AI will enhance philanthropy, but it must overcome bias and safety concerns first, AVPN conference hears
24 Apr 2024 08:51

KHALED AL KHAWALDEH (ABU DHABI)

Philanthropy may be artificial intelligence’s (AI) next frontier of disruption but will need to overcome several concerns, according to an expert panel speaking at the AVPN conference in Abu Dhabi.

Speaking to an audience of philanthropists from across Asia at the St. Regis Hotel on Saadiyat Island on Tuesday, Steve Loh, the Executive Director of Singapore Management University, and Mark Greer of the Charities Aid foundation lauded the potential of AI but warned against the lingering concerns of many donors.

“There is clearly an arms race when it comes to AI, all levels of donors that we surveyed said the opportunity outweighed the risk,” Greer said.

“However, there are still concerns that by utilising AI charities could become disconnected from the cause and the risk of data breach.”

His comments were echoed by Loh who said it was “early days” for the adoption of the technology and added that substantial concerns around biases still existed. This was due to the technology’s reliance on historic data that often reinforced discriminatory and non-inclusive rhetoric.

Nevertheless, Loh had a positive outlook on the potential that AI had to both increase productivity and lower the overheads of charities. He believed that the main reason uptake in the philanthropic field had lagged other sectors was because of restrictions on resources.

“I do feel that AI has a major role to play. AI is a force multiplier that allows us to do good work whilst maximising the donors’ outcomes, but in its early days, you will see that within the philanthropy arena there is not much,” Loh said.
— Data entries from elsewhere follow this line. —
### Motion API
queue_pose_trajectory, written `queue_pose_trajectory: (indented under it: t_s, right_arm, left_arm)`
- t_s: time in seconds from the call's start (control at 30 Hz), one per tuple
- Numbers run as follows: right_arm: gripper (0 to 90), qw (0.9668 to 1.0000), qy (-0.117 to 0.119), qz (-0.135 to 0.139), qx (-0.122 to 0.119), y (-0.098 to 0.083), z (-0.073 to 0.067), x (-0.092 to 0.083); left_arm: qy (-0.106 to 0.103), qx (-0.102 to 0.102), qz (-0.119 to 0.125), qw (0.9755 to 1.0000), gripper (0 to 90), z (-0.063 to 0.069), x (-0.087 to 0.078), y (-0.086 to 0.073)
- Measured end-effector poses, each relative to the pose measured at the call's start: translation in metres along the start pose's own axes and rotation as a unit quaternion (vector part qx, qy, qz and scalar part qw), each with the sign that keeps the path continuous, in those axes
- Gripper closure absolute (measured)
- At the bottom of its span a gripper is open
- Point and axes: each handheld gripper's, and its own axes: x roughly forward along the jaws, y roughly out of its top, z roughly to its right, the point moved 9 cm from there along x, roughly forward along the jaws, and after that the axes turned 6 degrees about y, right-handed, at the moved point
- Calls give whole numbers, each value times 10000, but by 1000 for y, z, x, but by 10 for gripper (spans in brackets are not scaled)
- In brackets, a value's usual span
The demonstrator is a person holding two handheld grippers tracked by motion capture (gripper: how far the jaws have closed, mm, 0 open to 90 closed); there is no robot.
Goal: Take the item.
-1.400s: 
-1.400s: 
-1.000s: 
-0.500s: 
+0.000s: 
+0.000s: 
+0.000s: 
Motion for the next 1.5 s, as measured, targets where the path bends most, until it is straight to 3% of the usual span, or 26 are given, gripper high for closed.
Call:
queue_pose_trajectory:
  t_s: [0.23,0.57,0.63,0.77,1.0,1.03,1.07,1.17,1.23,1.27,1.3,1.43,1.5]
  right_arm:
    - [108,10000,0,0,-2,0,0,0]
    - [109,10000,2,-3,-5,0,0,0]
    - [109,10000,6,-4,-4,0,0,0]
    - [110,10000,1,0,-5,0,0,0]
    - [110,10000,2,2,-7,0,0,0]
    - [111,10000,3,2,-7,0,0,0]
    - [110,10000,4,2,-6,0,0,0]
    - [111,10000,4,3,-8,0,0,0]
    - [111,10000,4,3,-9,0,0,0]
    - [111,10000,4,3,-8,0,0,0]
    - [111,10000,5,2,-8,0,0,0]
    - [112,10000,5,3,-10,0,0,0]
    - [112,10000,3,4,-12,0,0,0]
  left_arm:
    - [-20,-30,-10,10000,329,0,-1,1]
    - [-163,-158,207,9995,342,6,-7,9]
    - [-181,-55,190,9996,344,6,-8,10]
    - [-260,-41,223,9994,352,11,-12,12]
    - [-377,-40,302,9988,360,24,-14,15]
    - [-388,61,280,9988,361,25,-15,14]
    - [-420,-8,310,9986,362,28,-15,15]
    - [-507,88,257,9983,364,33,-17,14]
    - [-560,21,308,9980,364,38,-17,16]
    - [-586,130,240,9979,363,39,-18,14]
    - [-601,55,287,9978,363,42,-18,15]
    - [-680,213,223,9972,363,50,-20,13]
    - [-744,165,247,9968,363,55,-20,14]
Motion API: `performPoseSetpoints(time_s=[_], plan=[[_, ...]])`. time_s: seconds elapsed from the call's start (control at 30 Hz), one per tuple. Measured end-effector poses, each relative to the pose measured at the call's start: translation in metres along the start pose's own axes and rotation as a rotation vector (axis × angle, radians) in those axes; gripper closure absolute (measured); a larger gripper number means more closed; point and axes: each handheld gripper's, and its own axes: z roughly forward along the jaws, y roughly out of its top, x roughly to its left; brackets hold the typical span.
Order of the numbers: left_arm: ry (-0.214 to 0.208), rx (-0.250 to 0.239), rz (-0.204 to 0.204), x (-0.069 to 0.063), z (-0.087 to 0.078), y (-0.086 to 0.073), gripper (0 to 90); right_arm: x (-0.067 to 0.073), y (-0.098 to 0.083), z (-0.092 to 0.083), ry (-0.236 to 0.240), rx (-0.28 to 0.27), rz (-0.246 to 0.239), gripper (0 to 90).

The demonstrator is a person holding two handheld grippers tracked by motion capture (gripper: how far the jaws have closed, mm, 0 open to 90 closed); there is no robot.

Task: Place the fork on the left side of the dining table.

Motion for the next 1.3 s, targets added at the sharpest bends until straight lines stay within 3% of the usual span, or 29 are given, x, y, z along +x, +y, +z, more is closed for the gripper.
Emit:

“There are two main reasons for this, a lack of expertise as charities don’t have the money to hire the best computer and data scientists and a lack of data, there is no foundational data for the necessary models to be based off.”

Loh said it was worth “keeping an eye” on the technology, seeing it as paramount to solving the same resourcing issues that were hindering its uptake. However, as pointed out by Greer, whilst its implementation could certainly save crucial man hours, the human touch that formed the base of the charity industry would likely never be automated.

“At the end of the day, a donor is a person, and they donate based on their personal relationships and you can’t replace that,” Greer said.